_Aim of the exercise_
Apart from the images, reproduce every record word for word.

Source records:

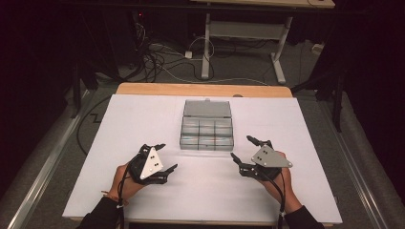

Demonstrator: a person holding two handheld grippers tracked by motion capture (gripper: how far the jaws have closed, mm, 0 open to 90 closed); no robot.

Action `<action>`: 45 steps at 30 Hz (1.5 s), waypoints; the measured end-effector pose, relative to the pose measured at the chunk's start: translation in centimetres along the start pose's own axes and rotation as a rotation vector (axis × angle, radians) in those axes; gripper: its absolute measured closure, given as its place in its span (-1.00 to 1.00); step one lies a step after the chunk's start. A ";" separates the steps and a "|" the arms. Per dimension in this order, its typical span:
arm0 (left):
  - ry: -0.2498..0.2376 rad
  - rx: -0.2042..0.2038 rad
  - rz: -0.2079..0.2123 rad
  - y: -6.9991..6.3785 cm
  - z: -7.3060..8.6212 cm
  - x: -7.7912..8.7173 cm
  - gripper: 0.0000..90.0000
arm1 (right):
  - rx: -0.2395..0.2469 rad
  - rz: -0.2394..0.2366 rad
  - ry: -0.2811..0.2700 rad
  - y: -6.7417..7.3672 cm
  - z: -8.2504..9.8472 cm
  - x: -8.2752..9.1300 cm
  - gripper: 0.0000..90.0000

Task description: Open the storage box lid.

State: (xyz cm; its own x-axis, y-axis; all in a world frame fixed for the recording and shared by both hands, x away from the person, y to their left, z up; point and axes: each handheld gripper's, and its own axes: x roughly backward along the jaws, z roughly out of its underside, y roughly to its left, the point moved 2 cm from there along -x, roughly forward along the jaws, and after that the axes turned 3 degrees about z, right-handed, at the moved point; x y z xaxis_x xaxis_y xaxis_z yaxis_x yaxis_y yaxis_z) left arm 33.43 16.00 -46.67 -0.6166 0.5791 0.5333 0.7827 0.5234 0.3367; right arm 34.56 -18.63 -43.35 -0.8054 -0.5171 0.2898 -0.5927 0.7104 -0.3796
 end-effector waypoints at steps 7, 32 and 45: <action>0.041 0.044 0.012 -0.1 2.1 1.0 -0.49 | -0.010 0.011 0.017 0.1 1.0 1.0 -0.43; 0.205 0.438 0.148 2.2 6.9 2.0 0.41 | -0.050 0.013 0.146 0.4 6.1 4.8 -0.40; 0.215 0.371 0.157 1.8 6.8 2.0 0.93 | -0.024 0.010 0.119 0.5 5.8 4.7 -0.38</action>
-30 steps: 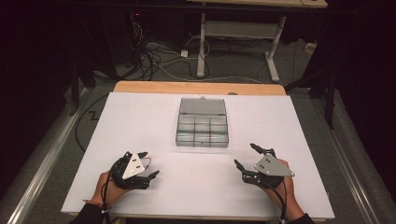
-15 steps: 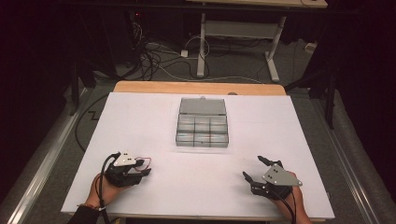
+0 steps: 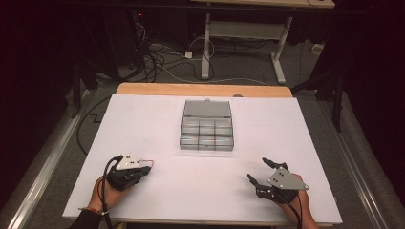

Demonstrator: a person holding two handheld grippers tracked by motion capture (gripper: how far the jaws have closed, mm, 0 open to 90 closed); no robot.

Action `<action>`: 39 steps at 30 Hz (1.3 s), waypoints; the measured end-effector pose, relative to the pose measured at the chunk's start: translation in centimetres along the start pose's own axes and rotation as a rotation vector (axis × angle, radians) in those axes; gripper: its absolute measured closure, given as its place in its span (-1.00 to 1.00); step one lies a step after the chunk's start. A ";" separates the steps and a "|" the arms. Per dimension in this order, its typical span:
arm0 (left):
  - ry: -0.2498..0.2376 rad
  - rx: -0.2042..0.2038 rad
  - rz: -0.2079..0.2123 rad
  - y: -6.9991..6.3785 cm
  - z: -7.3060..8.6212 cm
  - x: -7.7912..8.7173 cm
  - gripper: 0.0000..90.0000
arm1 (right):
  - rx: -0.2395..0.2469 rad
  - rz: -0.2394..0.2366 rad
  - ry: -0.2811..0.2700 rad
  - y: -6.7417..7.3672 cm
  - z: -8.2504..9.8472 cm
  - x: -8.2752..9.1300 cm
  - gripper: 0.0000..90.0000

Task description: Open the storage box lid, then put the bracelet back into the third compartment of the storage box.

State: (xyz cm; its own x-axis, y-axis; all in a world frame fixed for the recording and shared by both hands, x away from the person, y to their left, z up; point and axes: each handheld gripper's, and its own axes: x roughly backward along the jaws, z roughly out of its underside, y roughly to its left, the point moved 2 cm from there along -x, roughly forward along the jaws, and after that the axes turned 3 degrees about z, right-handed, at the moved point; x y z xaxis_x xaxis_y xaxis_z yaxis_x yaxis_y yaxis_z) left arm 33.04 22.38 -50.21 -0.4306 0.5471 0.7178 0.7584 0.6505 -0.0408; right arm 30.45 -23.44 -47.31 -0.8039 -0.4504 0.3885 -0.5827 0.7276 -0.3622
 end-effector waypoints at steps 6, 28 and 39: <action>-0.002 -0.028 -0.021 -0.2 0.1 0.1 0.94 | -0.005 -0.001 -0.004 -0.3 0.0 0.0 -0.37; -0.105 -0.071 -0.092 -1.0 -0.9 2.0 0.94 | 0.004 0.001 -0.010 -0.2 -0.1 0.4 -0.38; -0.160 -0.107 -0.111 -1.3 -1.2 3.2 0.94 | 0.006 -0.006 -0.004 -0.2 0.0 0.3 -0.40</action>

_Output of the task_
Demonstrator: a person holding two handheld grippers tracked by motion capture (gripper: how far the jaws have closed, mm, 0 open to 90 closed); no robot.

Action `<action>`: 45 steps at 30 Hz (1.5 s), waypoints; the measured end-effector pose, relative to the pose measured at the chunk's start: translation in centimetres along the start pose's own axes and rotation as a rotation vector (axis × angle, radians) in those axes; gripper: its absolute measured closure, given as its place in its span (-1.00 to 1.00); step one lies a step after the chunk's start. A ";" separates the steps and a "|" the arms. Per dimension in this order, its typical span:
arm0 (left):
  - ry: -0.2498..0.2376 rad
  - rx: -0.2042..0.2038 rad
  - rz: -0.2079..0.2123 rad
  - y: -6.9991..6.3785 cm
  - z: -7.3060..8.6212 cm
  - x: -7.7912..8.7173 cm
  - gripper: 0.0000..90.0000
arm1 (right):
  - rx: -0.2395..0.2469 rad
  - rz: -0.2394..0.2366 rad
  - ry: -0.2811..0.2700 rad
  - y: -6.7417..7.3672 cm
  - z: -8.2504..9.8472 cm
  - x: -8.2752..9.1300 cm
  - gripper: 0.0000..90.0000

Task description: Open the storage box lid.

State: (xyz cm; its own x-axis, y-axis; all in a world frame fixed for the recording and shared by both hands, x away from the person, y to their left, z up; point and axes: each handheld gripper's, and its own axes: x roughly backward along the jaws, z roughly out of its underside, y roughly to its left, the point moved 2 cm from there along -x, roughly forward along the jaws, and after that the axes turned 3 degrees about z, right-handed, at the moved point; x y z xaxis_x xaxis_y xaxis_z yaxis_x yaxis_y yaxis_z) left arm 33.43 16.00 -46.67 -0.6166 0.5791 0.5333 0.7827 0.5234 0.3367; right arm 34.56 -18.63 -43.35 -0.8054 -0.5171 0.2898 -0.5927 0.7104 -0.3796
 end-effector waypoints at steps 7, 32 and 45: <action>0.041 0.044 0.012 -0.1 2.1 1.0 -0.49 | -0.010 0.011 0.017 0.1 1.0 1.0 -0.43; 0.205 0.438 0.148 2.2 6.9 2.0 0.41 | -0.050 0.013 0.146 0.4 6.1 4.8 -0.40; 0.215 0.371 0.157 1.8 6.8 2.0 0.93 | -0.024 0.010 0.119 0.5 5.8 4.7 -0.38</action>
-30 steps: 
-15 steps: 
+0 steps: 

Demonstrator: a person holding two handheld grippers tracked by motion capture (gripper: how far the jaws have closed, mm, 0 open to 90 closed); no robot.

Action `<action>`: 39 steps at 30 Hz (1.3 s), waypoints; the measured end-effector pose, relative to the pose measured at the chunk's start: translation in centimetres along the start pose's own axes and rotation as a rotation vector (axis × angle, radians) in those axes; gripper: its absolute measured closure, given as its place in its span (-1.00 to 1.00); step one lies a step after the chunk's start. A ";" separates the steps and a "|" the arms. Per dimension in this order, its typical span:
arm0 (left):
  - ry: -0.2498..0.2376 rad
  - rx: -0.2042..0.2038 rad
  - rz: -0.2079..0.2123 rad
  - y: -6.9991..6.3785 cm
  - z: -7.3060..8.6212 cm
  - x: -7.7912..8.7173 cm
  - gripper: 0.0000..90.0000
arm1 (right):
  - rx: -0.2395..0.2469 rad
  - rz: -0.2394..0.2366 rad
  - ry: -0.2811..0.2700 rad
  - y: -6.7417..7.3672 cm
  - z: -8.2504..9.8472 cm
  - x: -8.2752..9.1300 cm
  - gripper: 0.0000..90.0000

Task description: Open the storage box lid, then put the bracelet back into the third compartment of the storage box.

State: (xyz cm; its own x-axis, y-axis; all in a world frame fixed for the recording and shared by both hands, x away from the person, y to their left, z up; point and axes: each handheld gripper's, and its own axes: x roughly backward along the jaws, z roughly out of its underside, y roughly to its left, the point moved 2 cm from there along -x, roughly forward along the jaws, and after that the axes turned 3 degrees about z, right-handed, at the moved point; x y z xaxis_x xaxis_y xaxis_z yaxis_x yaxis_y yaxis_z) left arm 33.04 22.38 -50.21 -0.4306 0.5471 0.7178 0.7584 0.6505 -0.0408; right arm 30.45 -23.44 -47.31 -0.8039 -0.4504 0.3885 -0.5827 0.7276 -0.3622
 end-effector waypoints at steps 6, 28 and 39: <action>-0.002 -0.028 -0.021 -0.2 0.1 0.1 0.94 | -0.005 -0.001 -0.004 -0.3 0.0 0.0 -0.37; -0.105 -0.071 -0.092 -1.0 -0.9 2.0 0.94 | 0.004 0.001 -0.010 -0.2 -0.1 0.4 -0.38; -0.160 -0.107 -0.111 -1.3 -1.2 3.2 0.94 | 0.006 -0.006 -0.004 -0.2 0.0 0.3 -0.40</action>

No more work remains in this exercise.